E’ ovvio: non spetta certo a noi come Redazione il compito di dare una risposta, di tracciare la via possibile. Ma d’altro canto, proprio per il tipo di collocazione che da sempre ci siamo dati, collettivamente ed individualmente, ci sentiamo di dover contribuire a questo dibattito, sia per trovare un senso chiaro che guidi oggi il nostro lavoro, sia nel tentativo, entro le nostre capacità, di saperlo trasmettere all’esterno del nostro collettivo redazionale.
Per quanto ci riguarda, siamo convinti che un serio contributo di analisi finalizzato a smascherare i piani e le strategie dell’imperialismo, sul piano globale come sul piano locale, e che sappia nel contempo smascherare le strategie revisioniste che, spacciandosi per opposizione, tanti danni continuano a fare all’interno della classe sia di primaria importanza. Questo lavoro deve avere come referenti principali i settori politici del movimento e della classe, soprattutto più giovani e meno indottrinati, ai quali è fondamentale mettere a disposizione strumenti di crescita attuali e approfonditi.
Ma uno sviluppo “ideologico” non accompagnato da una pratica politica è assolutamente sterile.
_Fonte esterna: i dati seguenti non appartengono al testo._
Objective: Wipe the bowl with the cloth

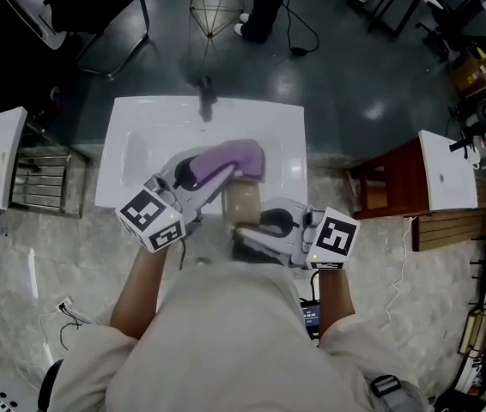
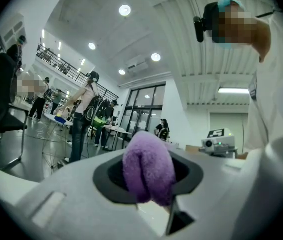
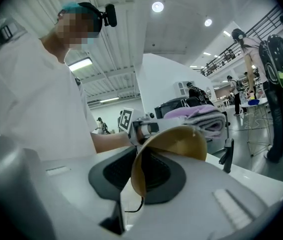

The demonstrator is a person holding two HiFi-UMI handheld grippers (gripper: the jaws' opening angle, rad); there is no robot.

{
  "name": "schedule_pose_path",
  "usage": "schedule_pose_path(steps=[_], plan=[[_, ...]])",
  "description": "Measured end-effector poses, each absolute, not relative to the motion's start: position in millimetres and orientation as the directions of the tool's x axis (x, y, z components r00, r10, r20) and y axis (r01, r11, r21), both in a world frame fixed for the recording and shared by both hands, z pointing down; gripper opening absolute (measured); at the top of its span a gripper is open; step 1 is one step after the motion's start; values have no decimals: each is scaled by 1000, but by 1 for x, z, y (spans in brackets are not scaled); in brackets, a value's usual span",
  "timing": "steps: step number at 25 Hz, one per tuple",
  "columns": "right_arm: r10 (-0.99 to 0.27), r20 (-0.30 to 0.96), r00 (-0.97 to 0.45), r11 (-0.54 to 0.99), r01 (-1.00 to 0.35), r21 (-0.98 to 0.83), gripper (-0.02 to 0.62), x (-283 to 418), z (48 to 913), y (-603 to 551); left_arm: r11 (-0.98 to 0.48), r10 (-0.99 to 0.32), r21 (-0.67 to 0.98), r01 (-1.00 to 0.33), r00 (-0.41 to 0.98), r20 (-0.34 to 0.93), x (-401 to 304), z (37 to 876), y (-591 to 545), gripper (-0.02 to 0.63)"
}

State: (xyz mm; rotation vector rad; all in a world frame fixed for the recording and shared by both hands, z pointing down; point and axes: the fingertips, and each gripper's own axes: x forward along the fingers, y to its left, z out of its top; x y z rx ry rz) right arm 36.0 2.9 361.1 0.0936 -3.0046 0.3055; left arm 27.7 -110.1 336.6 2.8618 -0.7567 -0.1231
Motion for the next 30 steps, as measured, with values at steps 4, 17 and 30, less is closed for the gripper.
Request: schedule_pose_path(steps=[4,17,30], plan=[[-22,52,-998,976,-33,-214,40,39,353,4,-836,-516,225,-500,857,-14,23,354,-117,126],[-100,-171,-980,952,-45,-303,17,64,323,-30,-907,-368,208,-367,929,37,36,392,-88,123],[-311,-94,-946,898,-260,-356,12,70,342,-75,-946,-251,208,-251,968,26,57,392,-60,124]])
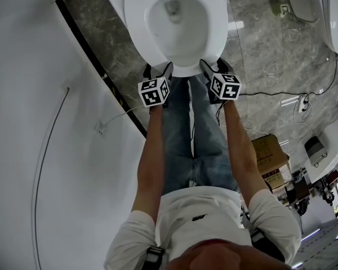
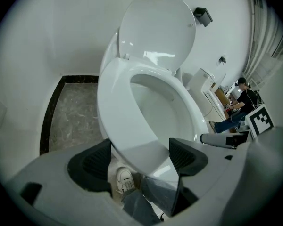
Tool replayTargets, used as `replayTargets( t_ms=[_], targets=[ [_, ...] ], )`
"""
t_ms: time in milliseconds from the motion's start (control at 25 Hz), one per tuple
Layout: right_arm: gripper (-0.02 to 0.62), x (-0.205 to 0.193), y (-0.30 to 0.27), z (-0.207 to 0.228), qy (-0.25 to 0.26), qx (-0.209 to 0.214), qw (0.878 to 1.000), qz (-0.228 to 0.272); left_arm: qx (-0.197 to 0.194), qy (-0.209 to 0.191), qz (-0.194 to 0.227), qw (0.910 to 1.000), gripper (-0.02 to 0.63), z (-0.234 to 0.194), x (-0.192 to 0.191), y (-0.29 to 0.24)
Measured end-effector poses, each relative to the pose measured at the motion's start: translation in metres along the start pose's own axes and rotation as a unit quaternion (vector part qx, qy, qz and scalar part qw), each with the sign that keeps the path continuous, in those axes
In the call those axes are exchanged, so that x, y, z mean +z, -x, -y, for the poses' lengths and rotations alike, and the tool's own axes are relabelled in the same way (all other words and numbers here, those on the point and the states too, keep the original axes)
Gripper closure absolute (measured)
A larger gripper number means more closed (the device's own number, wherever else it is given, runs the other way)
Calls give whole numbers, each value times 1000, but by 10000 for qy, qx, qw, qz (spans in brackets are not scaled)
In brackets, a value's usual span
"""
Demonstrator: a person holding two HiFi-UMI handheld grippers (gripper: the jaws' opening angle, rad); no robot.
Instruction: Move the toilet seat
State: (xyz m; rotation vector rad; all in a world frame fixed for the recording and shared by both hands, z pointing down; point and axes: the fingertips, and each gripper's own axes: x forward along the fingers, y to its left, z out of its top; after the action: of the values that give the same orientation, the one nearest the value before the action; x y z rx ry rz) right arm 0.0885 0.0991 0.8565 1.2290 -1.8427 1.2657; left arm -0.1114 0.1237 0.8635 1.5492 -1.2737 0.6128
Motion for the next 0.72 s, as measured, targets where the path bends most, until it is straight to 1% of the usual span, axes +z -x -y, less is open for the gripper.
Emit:
replayTargets(
  t_ms=[160,400,720],
  targets=[
    [270,5,12,-4,6,33,10000,32,-50,22,123,9999,244,5,4,11],
    [270,16,29,-12,15,76,9997,229,-143,16,365,9992,244,13,14,27],
    [270,27,44,-21,9,82,9992,383,-214,52,507,9985,242,18,24,42]
  ],
)
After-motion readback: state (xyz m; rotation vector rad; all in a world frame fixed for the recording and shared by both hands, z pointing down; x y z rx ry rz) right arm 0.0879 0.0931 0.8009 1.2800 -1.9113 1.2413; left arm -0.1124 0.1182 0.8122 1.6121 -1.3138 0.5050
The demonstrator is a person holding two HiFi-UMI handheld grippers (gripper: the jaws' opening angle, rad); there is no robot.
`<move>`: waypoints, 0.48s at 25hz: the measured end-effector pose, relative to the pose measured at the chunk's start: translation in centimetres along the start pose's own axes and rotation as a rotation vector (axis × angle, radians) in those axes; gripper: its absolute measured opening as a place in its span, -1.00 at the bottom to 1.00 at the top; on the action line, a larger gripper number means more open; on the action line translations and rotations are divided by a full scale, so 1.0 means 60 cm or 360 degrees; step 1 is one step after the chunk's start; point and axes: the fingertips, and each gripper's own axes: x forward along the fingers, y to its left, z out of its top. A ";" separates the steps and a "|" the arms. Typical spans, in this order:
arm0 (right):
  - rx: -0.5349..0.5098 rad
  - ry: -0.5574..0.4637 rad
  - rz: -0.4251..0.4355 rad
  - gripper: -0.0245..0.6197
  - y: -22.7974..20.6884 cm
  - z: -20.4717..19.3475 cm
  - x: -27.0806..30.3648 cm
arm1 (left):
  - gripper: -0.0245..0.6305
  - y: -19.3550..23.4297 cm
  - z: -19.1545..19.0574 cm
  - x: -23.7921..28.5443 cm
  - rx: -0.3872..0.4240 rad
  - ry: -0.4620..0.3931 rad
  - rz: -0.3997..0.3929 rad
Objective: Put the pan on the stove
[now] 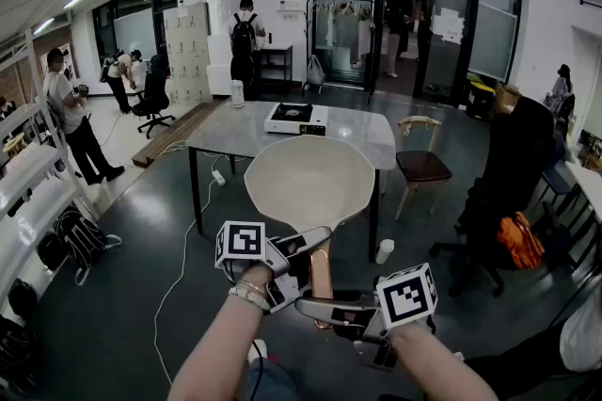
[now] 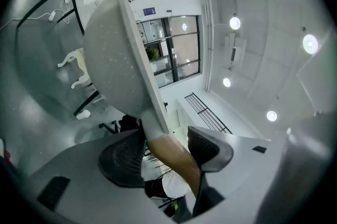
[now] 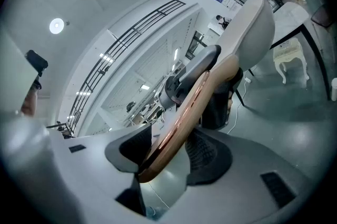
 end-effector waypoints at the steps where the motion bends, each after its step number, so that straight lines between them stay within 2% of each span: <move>1: -0.0016 0.0020 -0.0009 -0.26 0.004 0.002 -0.001 | -0.12 -0.003 0.000 -0.001 0.0004 0.0034 0.0009; 4: -0.0040 0.0051 -0.0022 -0.26 0.013 0.019 0.001 | -0.12 -0.014 0.013 -0.001 0.0000 0.0080 0.0027; 9: 0.0055 0.0026 0.0009 -0.26 0.022 0.056 0.020 | -0.12 -0.018 0.047 -0.003 -0.0060 0.0057 0.0058; 12: 0.0053 0.0004 0.0047 -0.26 0.027 0.067 0.030 | -0.11 -0.016 0.059 -0.006 -0.0069 0.0059 0.0069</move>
Per questo crediamo che l’intervento, l’iniziativa e la propaganda politica all’interno della classe, laddove possibile, deve essere sviluppata e sostenuta con tutte le forze, in quanto unico strumento reale di comprensione dello sviluppo delle dinamiche di classe, palestra fondamentale per la crescita di esperienze di ricomposizione sociale e politica. Per noi, che evidentemente non siamo un collettivo di lotta, questo deve significare valorizzare il lavoro dei singoli compagni cercando di “distillare”, attraverso rapporti politici corretti, quanto di interessante ci sembra possa emergere dalle singole esperienze con cui entriamo in contatto, sia sul piano locale che internazionale.
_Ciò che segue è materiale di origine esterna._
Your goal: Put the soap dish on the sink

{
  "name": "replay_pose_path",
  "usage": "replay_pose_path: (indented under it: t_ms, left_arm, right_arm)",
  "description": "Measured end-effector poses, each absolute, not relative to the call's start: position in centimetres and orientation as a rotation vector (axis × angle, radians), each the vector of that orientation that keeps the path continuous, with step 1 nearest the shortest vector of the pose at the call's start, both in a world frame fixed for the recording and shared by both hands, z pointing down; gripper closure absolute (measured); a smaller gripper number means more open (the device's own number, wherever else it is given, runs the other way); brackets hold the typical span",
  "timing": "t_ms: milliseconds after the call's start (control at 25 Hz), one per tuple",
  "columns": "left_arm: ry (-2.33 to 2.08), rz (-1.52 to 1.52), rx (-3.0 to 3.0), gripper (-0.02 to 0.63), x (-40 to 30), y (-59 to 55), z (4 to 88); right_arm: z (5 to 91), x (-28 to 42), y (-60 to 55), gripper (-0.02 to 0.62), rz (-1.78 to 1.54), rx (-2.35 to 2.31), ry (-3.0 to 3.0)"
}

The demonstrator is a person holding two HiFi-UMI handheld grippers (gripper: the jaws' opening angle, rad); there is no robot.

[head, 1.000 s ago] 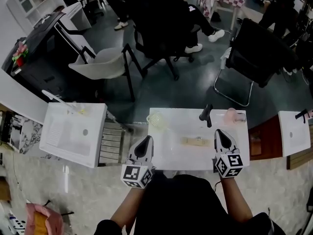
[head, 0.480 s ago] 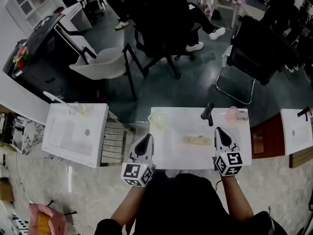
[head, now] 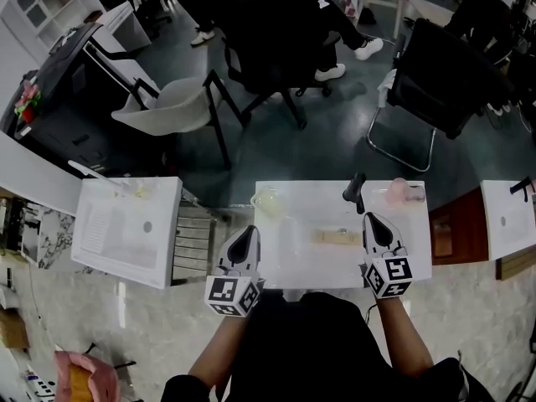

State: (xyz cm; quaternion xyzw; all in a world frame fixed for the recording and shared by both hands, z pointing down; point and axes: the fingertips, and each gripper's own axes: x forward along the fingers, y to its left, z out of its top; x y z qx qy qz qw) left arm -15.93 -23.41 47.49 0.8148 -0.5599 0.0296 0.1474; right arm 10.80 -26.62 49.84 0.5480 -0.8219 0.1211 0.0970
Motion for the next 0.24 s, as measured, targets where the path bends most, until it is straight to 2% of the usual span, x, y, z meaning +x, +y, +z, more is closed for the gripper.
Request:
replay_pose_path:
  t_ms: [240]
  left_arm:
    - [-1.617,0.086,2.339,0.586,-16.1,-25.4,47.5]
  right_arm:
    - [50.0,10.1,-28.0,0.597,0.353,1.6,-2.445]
E infine, proprio per quanto detto in precedenza, un altro impegno fondamentale deve essere quello di sostenere, all’interno delle componenti avanzate della classe, gli esperimenti di ricomposizione sul piano politico tesi a sviluppare, ogni volta che ce n’è la possibilità, momenti unitari di cooperazione politica fondati su criteri corretti e produttivi, superando ogni logica settaria e gruppettara. Per la Redazione questo vorrà dire seguire e valorizzare con la massima attenzione lo sviluppo di esperienze di questo genere e, se in avanti si svilupperà un dibattito serio e non “propagandistico” sulla questione della prospettiva e della soggettività, farsene carico dedicando a questi temi una sezione fissa all’interno della rivista.
In una fase in cui innegabilmente si “naviga a vista in un mare in tempesta”, uno sforzo comune per evitare di disperdere risorse preziose e mantenere aperta la possibilità di non arrivare impreparati all’appuntamento con gli inevitabili sviluppi generati dalle contraddizioni di questo sistema in profonda crisi, è un obiettivo imprescindibile a cui, come Redazione, ci sforzeremo di dare sempre il nostro sincero contributo.